4. Offering flexible opportunities for demonstrating skills.

Another essential part of teaching a strategic skill is providing learners with chances to demonstrate that skill. Demonstration challenges learners to consolidate and apply all parts of the process. It also elicits feedback from a broader audience. The budding pianist performs in recitals; the student gives an oral presentation, displays a poster or shares a written paper. In this way, demonstrating skills and knowledge can factor powerfully into motivation, helping learners experience the « why » of learning. Digital media offer widely varied supports and opportunities to help students demonstrate knowledge and skills [2, p. 19] .

No one claims that implementing humanistic education methods and approaches will instantly, or even eventually solve all of society's problems. There are many problems in our communities, country and world which require complex and long-term solutions. At best, humanistic education can better equip young people with the skills and attitudes to play a more effective role in seeking these solutions. If democracy is to work for a democratic society, its citizens must be educated. They must know how to gather information, distinguish fact from opinion, analyze propaganda, understand many different viewpoints, understand justice, think for themselves, communicate their opinions clearly, and work with others for the common good.

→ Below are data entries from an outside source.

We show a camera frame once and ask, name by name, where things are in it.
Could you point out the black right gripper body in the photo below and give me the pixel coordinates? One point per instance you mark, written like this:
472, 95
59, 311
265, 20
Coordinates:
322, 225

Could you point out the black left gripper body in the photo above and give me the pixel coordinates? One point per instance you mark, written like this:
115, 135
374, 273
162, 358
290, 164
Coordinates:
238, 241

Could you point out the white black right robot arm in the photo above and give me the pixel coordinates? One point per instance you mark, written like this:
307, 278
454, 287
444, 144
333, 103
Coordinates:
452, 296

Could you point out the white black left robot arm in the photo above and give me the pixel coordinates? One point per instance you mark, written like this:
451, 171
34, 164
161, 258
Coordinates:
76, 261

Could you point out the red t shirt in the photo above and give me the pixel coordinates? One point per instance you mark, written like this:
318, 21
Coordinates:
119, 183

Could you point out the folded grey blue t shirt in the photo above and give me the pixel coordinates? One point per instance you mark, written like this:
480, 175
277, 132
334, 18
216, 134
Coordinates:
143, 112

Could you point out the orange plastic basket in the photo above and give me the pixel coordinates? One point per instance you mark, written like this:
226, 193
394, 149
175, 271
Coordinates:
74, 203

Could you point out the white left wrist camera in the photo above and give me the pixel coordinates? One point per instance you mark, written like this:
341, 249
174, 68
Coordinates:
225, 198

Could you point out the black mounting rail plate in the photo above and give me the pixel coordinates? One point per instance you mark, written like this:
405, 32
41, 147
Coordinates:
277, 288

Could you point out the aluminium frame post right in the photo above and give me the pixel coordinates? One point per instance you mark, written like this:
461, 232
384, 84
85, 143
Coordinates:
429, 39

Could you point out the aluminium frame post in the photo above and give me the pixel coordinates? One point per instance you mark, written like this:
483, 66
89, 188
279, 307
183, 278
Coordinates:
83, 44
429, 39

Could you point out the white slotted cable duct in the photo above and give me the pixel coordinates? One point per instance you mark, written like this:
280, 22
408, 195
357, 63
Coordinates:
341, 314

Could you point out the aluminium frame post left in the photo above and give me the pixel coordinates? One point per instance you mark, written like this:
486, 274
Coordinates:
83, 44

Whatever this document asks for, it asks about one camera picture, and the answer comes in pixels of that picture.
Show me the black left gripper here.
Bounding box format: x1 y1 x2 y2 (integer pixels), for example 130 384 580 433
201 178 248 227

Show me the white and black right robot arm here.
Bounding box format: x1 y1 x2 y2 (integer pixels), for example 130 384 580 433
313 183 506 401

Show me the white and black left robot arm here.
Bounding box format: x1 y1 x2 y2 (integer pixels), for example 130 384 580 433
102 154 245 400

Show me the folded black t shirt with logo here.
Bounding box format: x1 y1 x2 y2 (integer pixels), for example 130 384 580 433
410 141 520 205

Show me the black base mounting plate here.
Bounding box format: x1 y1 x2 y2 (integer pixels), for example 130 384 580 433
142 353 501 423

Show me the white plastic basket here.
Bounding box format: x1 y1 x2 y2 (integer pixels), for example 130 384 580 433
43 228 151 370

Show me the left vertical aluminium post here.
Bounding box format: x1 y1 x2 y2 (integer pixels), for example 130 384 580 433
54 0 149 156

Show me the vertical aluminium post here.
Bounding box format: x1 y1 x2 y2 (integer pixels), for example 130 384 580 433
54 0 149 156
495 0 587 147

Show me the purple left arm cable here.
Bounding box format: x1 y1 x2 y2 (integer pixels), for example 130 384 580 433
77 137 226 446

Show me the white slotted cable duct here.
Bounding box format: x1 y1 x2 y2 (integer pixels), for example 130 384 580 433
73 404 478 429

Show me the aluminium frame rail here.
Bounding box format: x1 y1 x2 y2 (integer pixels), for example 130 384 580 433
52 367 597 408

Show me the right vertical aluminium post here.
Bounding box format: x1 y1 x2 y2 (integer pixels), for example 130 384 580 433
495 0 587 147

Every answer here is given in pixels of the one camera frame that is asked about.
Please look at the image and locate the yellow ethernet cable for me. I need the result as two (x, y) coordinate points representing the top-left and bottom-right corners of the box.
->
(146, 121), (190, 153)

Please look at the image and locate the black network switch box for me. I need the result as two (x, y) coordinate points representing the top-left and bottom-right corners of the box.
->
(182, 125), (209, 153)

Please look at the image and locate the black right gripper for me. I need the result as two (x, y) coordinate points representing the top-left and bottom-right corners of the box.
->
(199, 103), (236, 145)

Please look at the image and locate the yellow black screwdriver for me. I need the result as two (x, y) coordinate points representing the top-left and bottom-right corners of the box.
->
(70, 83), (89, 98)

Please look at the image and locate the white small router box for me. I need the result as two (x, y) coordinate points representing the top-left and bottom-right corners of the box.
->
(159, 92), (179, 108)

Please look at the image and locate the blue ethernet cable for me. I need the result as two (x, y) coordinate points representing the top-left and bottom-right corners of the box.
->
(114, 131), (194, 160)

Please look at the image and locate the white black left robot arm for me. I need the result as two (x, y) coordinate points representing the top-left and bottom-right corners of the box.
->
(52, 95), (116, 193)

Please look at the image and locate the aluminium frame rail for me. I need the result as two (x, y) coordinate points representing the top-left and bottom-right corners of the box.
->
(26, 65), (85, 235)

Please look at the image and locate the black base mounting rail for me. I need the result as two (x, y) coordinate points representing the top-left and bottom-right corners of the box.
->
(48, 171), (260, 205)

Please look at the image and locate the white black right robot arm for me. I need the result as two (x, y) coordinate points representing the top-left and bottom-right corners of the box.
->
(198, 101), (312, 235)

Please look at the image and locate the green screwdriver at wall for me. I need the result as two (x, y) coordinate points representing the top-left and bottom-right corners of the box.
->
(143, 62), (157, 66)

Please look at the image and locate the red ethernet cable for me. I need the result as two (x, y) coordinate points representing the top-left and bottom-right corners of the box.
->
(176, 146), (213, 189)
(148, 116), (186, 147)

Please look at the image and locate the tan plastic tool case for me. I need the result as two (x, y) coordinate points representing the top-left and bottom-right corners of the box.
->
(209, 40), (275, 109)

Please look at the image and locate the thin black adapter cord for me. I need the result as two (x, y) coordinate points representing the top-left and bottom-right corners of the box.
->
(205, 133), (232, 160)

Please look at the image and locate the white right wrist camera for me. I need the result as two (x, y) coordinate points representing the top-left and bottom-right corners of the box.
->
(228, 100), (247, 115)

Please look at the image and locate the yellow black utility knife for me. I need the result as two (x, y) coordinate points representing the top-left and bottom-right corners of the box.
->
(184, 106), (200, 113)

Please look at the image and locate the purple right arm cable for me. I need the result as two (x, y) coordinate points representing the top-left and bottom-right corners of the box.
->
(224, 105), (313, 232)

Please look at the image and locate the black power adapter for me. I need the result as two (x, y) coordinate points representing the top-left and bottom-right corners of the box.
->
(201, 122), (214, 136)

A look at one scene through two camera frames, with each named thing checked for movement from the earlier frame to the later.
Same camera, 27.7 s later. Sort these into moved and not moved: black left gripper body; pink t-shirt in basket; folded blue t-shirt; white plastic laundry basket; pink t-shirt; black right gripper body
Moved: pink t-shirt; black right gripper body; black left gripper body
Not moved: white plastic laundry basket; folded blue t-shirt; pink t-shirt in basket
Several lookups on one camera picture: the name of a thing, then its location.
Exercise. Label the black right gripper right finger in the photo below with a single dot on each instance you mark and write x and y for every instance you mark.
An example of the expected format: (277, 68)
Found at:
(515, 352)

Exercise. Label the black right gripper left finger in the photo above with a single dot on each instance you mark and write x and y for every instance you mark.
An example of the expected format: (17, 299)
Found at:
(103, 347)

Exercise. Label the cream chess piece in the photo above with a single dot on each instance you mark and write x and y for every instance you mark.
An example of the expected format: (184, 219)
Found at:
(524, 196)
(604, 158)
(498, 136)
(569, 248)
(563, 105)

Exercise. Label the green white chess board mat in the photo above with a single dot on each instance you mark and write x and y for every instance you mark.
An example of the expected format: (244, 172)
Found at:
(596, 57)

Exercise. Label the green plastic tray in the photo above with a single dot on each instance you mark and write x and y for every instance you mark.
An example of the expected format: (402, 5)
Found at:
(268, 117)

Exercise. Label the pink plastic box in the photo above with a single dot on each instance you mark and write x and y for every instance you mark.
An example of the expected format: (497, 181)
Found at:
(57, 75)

These are among the most important skills that humanistic education seeks to teach our youth.

 

The list of references :

1.              Benson P. Autonomy and Independence in Language Learning / P. Benson, P. Voller . – London: Longman , 1997 .

2.              Felder R. Student-Centered Instruction: Good Medicine, But No Panacea / R. Felder , R. Brent // Journal of Developmental Education . – 1996 . – 20 . – P. 38 – 40.

3.              Keller F. S. The PSI Handbook: Essays on Personalized Instruction / F. S. Keller, J. G. Sherman. – Lawrence, Kansas: TRI Publications , 1982.

4.              McCombs B. The Learner-Centered Classroom and School: Strategies for Increasing Student Motivation and Achievement / B. McCombs, J. S. Whistler . – San Francisco: Josey -Bass Publishers , 1997 .

5.              Silberman M. Active Learning / M. Silberman . – Boston: Allyn & Bacon , 1996.